EPA-RIMM: A Framework for Dynamic SMM-based Runtime Integrity Measurement

TL;DR

EPA-RIMM is a novel SMM-based framework that enhances runtime integrity measurement by decomposing tasks for minimal performance impact, improving detection of persistent threats in operating systems and hypervisors.

Contribution

The paper introduces EPA-RIMM, an extensible, performance-aware SMM-based integrity measurement system that addresses previous performance issues and complicates malicious evasion.

Findings

Effective detection of rootkits demonstrated on prototype

Achieves performance suitable for production environments

Decomposes large measurements into shorter, manageable tasks

Abstract

Runtime integrity measurements identify unexpected changes in operating systems and hypervisors during operation, enabling early detection of persistent threats. System Management Mode, a privileged x86 CPU mode, has the potential to effectively perform such rootkit detection. Previously proposed SMM-based approaches demonstrated effective detection capabilities, but at a cost of performance degradation and software side effects.
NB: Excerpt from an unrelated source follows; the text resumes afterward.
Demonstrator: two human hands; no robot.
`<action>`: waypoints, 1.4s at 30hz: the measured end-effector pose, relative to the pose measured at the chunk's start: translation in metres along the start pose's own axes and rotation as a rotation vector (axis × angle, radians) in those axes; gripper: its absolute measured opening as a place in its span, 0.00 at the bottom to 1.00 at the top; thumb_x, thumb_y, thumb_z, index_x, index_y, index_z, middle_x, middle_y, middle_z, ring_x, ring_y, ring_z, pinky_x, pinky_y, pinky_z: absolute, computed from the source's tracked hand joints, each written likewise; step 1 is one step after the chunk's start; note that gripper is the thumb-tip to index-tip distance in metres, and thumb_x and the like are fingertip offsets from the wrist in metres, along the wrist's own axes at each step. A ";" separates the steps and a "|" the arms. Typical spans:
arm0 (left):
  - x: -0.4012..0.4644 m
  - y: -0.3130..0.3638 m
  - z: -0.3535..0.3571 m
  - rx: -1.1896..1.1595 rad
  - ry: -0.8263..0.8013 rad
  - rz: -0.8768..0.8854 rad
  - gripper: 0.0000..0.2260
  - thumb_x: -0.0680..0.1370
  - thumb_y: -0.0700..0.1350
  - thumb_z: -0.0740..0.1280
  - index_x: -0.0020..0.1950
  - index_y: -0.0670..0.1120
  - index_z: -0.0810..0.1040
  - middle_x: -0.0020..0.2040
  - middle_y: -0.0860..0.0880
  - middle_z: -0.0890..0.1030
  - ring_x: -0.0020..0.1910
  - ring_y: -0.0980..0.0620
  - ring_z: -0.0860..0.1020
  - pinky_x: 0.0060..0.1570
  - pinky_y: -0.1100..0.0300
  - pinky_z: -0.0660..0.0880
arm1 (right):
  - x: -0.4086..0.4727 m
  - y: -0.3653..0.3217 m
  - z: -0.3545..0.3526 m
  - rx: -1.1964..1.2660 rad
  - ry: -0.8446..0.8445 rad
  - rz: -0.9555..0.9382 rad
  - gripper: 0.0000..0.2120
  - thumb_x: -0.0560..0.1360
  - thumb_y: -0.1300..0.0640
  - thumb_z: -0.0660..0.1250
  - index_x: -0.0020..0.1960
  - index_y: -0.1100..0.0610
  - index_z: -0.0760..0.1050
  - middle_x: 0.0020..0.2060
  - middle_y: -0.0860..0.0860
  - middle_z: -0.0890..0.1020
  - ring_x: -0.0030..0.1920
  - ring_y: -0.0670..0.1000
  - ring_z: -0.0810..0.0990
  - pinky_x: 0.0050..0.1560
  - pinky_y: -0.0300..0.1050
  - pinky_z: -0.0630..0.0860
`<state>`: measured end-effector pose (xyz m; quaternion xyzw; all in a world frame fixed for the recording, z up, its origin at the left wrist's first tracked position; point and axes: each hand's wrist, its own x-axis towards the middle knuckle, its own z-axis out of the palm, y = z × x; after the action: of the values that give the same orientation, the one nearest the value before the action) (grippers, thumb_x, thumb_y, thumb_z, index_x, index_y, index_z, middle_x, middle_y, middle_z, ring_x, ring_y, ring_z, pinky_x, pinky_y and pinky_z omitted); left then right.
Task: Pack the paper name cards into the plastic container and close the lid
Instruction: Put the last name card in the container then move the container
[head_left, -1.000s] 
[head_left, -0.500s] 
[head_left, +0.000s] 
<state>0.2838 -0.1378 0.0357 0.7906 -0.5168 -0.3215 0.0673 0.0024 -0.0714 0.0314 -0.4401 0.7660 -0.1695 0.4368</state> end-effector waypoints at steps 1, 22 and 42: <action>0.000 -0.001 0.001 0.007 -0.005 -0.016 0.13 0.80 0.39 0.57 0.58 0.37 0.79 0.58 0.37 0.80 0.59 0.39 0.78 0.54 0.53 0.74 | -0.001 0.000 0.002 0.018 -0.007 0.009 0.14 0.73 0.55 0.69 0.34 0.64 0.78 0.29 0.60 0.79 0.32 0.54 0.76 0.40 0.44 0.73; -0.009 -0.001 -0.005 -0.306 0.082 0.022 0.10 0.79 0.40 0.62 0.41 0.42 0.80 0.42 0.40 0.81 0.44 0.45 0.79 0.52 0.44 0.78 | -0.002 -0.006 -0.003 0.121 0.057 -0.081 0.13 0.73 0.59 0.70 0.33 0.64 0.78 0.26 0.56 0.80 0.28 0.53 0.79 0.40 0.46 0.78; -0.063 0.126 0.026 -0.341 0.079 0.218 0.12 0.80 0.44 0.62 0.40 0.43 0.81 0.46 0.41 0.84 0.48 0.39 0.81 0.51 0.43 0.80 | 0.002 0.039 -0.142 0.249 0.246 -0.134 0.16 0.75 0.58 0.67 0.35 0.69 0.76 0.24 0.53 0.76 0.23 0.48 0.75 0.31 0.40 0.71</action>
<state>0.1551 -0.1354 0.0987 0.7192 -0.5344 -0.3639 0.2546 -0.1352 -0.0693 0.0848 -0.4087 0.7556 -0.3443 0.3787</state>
In this paper we introduce our solution to these problems, an SMM-based Extensible, Performance Aware Runtime Integrity Measurement Mechanism called EPA-RIMM. The EPA-RIMM architecture features a performance-sensitive design that decomposes large integrity measurements and schedules them to control perturbation and side effects. EPA-RIMM's decomposition of long-running measurements into shorter tasks, extensibility, and use of SMM complicates the efforts of malicious code to detect or avoid the integrity measurements. Using a Minnowboard-based prototype, we demonstrate its detection capabilities and performance impacts. Early results are promising, and suggest that EPA-RIMM will meet production-level performance constraints while continuously monitoring key OS and hypervisor data structures for signs of attack.